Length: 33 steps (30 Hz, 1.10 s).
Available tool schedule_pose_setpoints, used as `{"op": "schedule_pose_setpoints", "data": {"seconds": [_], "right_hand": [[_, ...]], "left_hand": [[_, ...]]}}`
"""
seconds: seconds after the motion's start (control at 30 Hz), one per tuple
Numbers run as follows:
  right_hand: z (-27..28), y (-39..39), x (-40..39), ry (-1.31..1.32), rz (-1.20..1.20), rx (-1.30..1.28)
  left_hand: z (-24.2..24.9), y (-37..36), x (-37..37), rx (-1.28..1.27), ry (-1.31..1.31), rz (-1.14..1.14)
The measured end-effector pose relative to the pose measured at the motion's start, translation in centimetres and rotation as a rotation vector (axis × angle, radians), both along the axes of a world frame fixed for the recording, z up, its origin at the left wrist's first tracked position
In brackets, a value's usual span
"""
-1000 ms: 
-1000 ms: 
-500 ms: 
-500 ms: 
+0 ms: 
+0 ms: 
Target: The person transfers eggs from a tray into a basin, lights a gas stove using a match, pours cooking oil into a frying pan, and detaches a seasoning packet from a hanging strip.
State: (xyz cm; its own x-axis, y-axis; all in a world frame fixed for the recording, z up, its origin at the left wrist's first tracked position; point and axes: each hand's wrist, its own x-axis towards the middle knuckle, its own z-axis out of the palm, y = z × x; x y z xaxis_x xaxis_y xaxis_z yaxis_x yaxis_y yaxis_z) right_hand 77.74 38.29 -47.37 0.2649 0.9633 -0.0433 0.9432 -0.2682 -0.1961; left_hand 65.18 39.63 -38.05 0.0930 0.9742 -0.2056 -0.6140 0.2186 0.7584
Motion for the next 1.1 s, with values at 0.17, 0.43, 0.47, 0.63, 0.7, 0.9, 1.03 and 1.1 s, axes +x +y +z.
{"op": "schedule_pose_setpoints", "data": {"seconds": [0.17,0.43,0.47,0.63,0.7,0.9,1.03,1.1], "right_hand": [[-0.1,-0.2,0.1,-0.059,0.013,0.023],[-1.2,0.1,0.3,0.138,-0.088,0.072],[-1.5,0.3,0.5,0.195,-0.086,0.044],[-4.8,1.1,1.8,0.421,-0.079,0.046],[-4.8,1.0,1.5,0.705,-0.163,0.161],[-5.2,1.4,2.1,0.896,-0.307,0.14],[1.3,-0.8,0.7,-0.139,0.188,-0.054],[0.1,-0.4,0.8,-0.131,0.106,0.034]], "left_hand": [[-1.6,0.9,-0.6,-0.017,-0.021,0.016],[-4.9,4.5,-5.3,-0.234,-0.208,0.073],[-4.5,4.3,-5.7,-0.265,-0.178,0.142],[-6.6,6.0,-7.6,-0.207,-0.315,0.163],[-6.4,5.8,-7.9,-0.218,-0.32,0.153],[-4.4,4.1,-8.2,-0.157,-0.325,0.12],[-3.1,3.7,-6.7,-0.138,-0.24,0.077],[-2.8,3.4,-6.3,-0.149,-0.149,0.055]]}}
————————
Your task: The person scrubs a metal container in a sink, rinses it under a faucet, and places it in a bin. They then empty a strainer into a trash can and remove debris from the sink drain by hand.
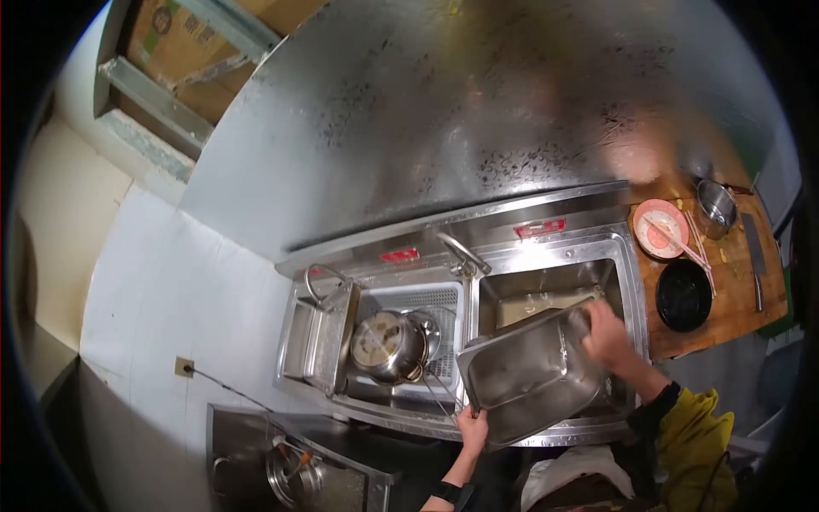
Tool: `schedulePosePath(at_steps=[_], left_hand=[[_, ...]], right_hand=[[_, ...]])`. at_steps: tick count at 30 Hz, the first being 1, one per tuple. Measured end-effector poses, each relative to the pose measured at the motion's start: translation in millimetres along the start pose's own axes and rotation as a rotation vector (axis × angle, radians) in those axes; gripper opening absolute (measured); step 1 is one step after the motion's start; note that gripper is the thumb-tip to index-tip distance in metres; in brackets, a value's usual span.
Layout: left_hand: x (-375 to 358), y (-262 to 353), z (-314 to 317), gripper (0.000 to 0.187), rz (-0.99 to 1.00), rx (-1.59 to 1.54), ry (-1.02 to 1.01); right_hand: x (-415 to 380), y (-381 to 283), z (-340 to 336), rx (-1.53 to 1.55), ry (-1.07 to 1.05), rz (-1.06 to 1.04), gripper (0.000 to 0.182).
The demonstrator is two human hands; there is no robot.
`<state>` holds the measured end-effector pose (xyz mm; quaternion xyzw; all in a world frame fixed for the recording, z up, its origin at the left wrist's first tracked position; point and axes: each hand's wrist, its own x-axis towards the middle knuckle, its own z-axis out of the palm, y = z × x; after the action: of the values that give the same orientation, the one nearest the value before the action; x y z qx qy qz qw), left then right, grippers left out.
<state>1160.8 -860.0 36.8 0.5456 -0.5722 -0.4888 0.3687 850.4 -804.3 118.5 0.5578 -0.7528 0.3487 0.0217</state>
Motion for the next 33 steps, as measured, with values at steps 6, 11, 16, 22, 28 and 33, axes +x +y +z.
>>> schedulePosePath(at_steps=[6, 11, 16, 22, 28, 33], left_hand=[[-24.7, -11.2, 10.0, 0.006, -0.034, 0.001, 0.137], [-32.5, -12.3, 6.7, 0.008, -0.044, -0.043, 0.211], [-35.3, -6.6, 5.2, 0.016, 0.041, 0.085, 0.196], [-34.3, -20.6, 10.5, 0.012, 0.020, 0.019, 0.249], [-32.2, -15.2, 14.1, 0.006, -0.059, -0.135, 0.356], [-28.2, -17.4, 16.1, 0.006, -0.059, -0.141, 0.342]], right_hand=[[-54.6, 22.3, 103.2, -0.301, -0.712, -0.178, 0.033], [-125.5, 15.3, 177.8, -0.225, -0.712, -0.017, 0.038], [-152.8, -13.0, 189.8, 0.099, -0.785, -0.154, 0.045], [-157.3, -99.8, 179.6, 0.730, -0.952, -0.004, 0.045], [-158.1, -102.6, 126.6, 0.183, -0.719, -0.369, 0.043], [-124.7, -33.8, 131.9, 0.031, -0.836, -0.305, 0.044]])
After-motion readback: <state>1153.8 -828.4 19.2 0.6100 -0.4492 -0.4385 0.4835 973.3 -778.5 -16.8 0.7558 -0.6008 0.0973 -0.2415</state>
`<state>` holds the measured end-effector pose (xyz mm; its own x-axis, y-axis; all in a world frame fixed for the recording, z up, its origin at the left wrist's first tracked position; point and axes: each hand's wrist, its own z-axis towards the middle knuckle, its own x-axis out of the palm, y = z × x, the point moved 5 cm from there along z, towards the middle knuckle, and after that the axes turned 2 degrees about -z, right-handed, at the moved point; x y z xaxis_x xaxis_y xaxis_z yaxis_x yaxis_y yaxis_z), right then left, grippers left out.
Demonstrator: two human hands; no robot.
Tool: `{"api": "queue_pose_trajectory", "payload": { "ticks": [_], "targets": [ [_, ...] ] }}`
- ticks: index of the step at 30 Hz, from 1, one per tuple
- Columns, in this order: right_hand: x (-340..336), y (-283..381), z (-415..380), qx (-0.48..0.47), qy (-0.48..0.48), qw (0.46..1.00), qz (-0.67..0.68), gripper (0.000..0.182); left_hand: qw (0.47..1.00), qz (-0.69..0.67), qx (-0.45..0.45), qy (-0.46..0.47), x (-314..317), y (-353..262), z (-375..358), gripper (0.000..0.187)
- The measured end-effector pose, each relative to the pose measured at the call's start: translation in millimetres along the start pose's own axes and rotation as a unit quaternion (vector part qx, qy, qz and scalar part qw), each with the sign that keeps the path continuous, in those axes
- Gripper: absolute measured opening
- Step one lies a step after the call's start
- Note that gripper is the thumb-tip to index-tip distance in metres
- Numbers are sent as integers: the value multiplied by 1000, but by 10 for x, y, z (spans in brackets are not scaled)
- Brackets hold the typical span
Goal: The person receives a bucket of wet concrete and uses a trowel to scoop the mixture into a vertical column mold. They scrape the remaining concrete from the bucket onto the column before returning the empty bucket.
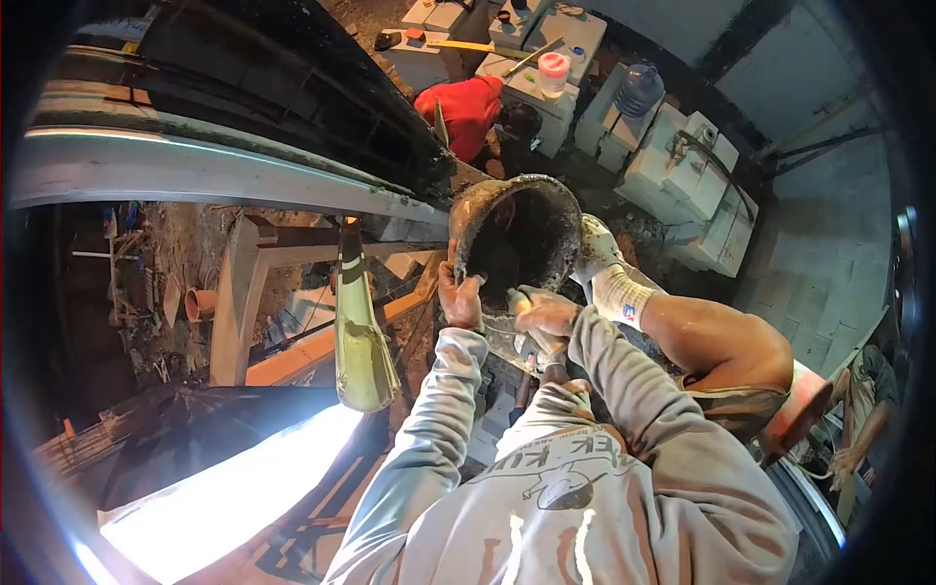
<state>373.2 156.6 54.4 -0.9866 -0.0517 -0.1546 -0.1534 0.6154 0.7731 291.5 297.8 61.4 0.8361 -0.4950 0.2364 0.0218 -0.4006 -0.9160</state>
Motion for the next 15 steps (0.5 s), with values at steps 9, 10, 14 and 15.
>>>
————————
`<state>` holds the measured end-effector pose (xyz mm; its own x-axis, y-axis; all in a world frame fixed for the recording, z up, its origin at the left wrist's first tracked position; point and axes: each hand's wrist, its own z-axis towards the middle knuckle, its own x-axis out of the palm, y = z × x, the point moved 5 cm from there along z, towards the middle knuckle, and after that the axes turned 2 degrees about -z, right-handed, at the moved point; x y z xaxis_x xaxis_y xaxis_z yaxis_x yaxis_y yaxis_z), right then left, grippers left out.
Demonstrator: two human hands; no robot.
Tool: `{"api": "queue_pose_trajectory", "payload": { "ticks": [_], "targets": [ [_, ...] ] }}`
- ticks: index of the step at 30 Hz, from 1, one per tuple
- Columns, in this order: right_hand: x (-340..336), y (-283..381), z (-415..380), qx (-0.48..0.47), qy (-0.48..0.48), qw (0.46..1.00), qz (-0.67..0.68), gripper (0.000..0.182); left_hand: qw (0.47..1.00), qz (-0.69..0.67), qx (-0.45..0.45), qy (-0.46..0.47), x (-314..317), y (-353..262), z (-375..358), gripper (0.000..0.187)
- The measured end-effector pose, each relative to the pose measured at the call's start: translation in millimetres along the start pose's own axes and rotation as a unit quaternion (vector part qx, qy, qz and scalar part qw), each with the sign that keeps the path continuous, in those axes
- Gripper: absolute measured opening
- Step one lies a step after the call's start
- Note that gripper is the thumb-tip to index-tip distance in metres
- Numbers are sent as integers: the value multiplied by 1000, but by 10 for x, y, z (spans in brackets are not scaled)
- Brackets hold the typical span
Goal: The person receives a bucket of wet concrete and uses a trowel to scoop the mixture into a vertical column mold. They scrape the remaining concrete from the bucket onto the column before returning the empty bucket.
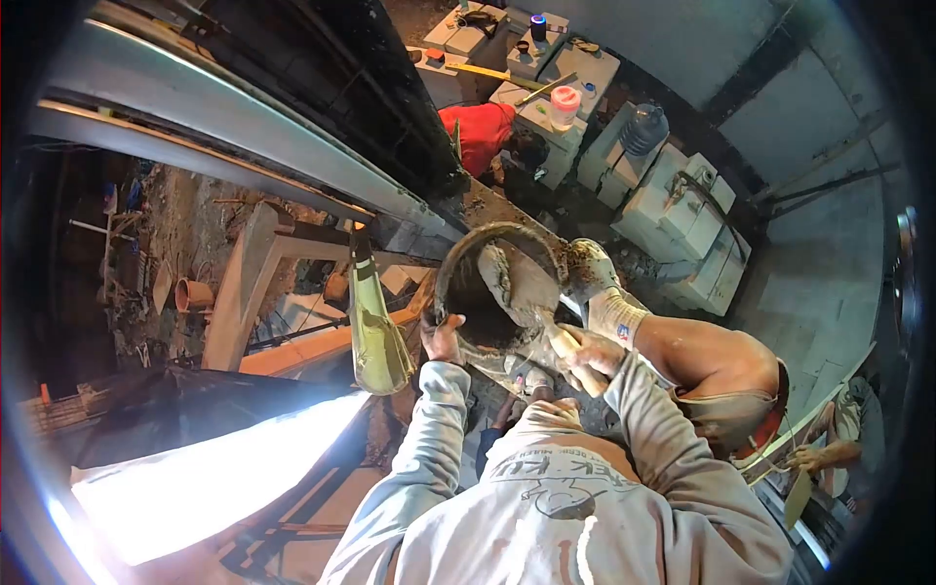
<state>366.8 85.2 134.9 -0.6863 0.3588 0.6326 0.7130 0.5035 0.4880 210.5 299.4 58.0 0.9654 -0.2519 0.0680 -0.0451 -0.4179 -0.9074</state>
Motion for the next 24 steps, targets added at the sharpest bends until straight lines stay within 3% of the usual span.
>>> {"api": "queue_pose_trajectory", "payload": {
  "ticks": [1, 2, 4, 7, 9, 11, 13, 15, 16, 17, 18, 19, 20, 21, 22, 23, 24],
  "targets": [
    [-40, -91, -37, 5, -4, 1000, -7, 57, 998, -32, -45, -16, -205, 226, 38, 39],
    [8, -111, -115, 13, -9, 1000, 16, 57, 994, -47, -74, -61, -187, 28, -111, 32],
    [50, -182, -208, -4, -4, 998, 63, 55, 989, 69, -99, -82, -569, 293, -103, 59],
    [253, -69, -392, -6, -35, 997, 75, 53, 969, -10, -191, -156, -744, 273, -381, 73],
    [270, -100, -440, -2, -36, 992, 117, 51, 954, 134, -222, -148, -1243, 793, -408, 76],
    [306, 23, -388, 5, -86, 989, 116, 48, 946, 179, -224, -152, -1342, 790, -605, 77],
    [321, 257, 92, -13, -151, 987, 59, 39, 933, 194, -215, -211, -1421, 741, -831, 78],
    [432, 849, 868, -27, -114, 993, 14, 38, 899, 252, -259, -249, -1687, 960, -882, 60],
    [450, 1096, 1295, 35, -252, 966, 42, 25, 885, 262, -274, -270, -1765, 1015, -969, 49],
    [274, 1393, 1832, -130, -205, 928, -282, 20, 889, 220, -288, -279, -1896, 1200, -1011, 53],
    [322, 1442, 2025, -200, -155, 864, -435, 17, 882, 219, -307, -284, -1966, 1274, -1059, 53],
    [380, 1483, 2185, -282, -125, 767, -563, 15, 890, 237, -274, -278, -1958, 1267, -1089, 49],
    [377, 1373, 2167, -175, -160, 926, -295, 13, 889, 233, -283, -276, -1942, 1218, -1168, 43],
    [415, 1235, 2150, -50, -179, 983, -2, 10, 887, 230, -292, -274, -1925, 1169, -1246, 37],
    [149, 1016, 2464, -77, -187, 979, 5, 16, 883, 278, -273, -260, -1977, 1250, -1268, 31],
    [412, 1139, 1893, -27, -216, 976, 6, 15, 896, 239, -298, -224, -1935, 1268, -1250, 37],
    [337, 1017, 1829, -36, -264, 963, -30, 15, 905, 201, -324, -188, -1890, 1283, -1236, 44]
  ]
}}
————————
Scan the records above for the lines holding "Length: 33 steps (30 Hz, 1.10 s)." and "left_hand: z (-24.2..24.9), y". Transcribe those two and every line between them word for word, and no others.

Length: 33 steps (30 Hz, 1.10 s).
Available tool schedule_pose_setpoints, used as `{"op": "schedule_pose_setpoints", "data": {"seconds": [_], "right_hand": [[_, ...]], "left_hand": [[_, ...]]}}`
"""
seconds: seconds after the motion's start (control at 30 Hz), one per tuple
Numbers run as follows:
  right_hand: z (-27..28), y (-39..39), x (-40..39), ry (-1.31..1.32), rz (-1.20..1.20), rx (-1.30..1.28)
  left_hand: z (-24.2..24.9), y (-37..36), x (-37..37), rx (-1.28..1.27), ry (-1.31..1.31), rz (-1.14..1.14)

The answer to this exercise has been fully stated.